Face 2 Face’s Jessica Hutchings said, “If we don’t come together as a community every day to fight this epidemic we are going to continue to lose our kids, our parents, our brothers and sisters.” She acknowledged her fellow awardees and the Foundation for a Drug-Free World. “If we didn’t have partnership through all these different organizations we wouldn’t be able to do what we do.”
“Drug abuse has no borders and no boundaries,” said Buffalo Special Police Chief Ted Hampton. “We will spread the message of Drug-Free World because we understand that if we can prevent drug use, especially in young people, we can prevent future crimes. We thank the Church of Scientology for bringing this awareness to the forefront and allowing this law enforcement agency to share in the process of saving and improving lives.”
The Foundation for a Drug-Free World is a nonprofit public benefit corporation that empowers youth and adults with factual information about drugs so they can make informed decisions and live drug-free. At the heart of this program are 14 printed booklets on commonly abused drugs, each accompanied by a public service announcement concerning that drug, and a feature-length documentary. Along with the educator’s curriculum, these materials augment any drug abuse prevention program run in the community, whether through law enforcement, schools or community programs.
The Church and its members are dedicated to eradicating drug abuse through education and invite the participation of all who share the goal of a drug-free world. In looking into the decline of society in the late 1970s, Scientology Founder L. Ron Hubbard wrote, “Research has demonstrated that the single most destructive element present in our current culture is drugs.”
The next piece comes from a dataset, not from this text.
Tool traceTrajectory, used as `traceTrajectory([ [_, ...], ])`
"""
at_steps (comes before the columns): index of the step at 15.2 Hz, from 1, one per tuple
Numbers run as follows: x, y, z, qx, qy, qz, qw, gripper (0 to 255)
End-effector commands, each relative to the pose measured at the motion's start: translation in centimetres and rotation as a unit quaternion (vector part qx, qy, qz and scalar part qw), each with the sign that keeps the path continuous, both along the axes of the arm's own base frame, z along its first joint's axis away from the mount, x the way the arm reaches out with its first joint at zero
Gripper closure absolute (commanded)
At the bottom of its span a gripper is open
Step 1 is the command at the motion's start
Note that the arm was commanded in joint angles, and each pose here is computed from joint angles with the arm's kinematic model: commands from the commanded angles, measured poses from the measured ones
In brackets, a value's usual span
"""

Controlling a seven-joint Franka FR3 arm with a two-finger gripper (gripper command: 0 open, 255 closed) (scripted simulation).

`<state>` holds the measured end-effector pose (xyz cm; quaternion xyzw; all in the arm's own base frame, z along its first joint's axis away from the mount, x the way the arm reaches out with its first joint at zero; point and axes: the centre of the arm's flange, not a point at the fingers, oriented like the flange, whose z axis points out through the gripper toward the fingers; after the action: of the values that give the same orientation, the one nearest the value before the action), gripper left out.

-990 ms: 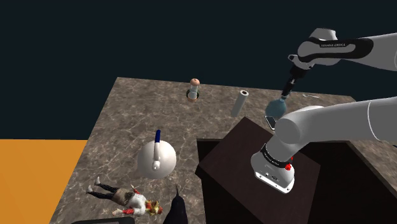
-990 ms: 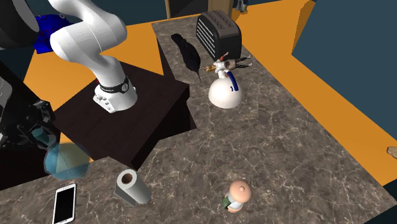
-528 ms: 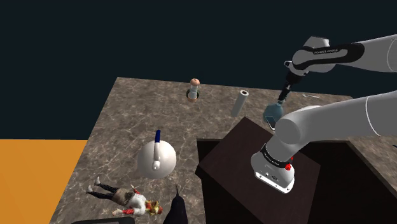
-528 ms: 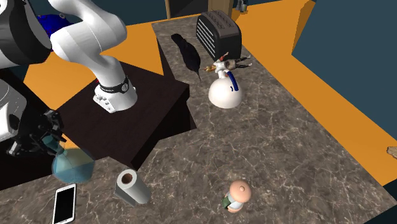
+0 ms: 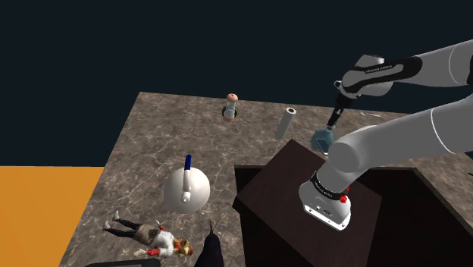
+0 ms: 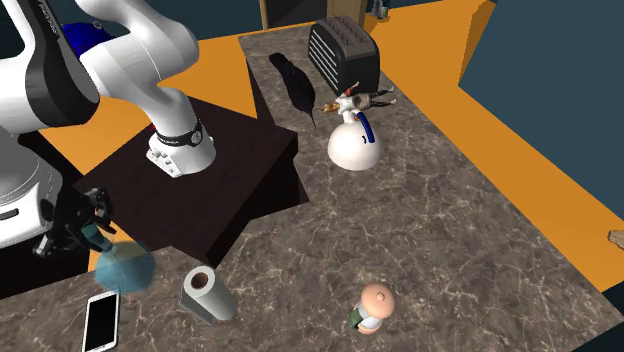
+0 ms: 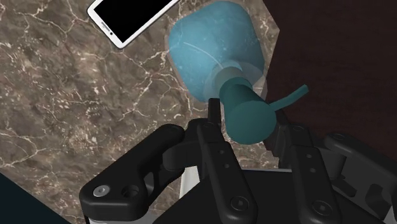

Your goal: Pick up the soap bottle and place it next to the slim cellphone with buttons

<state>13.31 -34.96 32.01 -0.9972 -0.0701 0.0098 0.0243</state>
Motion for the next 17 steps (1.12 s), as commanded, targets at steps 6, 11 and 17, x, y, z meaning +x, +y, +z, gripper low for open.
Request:
traceTrajectory([
  [6,0.0,0.0,-3.6,0.000,0.000,0.000,1.0000,255],
  [11,0.0,0.0,-4.4,0.000,0.000,0.000,1.0000,255],
  [17,0.0,0.0,-4.4,0.000,0.000,0.000,1.0000,0],
])
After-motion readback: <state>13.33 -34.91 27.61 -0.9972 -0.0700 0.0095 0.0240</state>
The Church of Scientology and Scientologists support the Foundation’s Truth About Drugs program, whose award-winning educational materials are translated into 17 languages and used in 190 countries and territories.
The Scientology religion was founded by author and philosopher L. Ron Hubbard. The first Church of Scientology was formed in Los Angeles in 1954 and the religion has expanded to more than 11,000 Churches, Missions and affiliated groups, with millions of members in 167 countries.